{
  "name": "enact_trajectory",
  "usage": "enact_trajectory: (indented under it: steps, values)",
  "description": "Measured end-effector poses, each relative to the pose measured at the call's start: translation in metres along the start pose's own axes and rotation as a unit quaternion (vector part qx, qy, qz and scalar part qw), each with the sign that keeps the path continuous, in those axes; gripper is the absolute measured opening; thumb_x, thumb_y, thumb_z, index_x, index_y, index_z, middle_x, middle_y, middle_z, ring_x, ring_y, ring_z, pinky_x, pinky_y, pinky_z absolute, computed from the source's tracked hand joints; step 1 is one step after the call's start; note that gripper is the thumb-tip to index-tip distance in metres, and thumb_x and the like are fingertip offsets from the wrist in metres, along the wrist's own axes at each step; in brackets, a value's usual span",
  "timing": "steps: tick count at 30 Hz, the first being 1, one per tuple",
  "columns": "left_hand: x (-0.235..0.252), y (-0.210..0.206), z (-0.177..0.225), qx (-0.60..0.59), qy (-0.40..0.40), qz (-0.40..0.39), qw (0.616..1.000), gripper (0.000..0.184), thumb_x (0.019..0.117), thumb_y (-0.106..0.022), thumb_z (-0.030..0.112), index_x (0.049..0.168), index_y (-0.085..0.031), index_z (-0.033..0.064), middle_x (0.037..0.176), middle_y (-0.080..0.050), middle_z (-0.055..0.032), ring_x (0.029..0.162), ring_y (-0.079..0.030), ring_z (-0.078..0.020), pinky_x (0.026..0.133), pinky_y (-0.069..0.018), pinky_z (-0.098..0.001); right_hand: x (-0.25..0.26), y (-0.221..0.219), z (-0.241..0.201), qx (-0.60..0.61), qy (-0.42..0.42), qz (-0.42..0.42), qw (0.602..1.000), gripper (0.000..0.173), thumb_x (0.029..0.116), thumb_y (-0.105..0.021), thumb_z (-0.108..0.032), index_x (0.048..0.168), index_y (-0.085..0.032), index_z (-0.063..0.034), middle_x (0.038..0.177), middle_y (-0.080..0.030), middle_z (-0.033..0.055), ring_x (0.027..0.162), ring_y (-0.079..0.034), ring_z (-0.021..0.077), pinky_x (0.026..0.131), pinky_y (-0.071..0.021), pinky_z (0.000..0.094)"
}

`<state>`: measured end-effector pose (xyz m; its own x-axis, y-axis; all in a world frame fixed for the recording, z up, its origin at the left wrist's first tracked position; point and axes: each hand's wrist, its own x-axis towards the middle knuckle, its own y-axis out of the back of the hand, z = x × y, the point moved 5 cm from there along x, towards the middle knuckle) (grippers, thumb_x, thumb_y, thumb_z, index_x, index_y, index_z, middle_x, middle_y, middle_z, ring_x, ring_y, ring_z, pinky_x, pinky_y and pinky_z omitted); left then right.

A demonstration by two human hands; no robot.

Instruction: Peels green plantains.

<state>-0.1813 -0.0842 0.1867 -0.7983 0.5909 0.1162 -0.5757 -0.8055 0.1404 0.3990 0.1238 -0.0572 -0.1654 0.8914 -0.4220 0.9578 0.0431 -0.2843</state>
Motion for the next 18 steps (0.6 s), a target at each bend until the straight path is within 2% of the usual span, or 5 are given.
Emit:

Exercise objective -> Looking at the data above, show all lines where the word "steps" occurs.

Result below ->
  "usage": "enact_trajectory: (indented under it: steps, values)",
  "timing": "steps: tick count at 30 Hz, the first being 1, one per tuple",
Motion for the next 18 steps (0.6 s), a target at each bend until the straight path is within 2% of the usual span, or 5 are given.

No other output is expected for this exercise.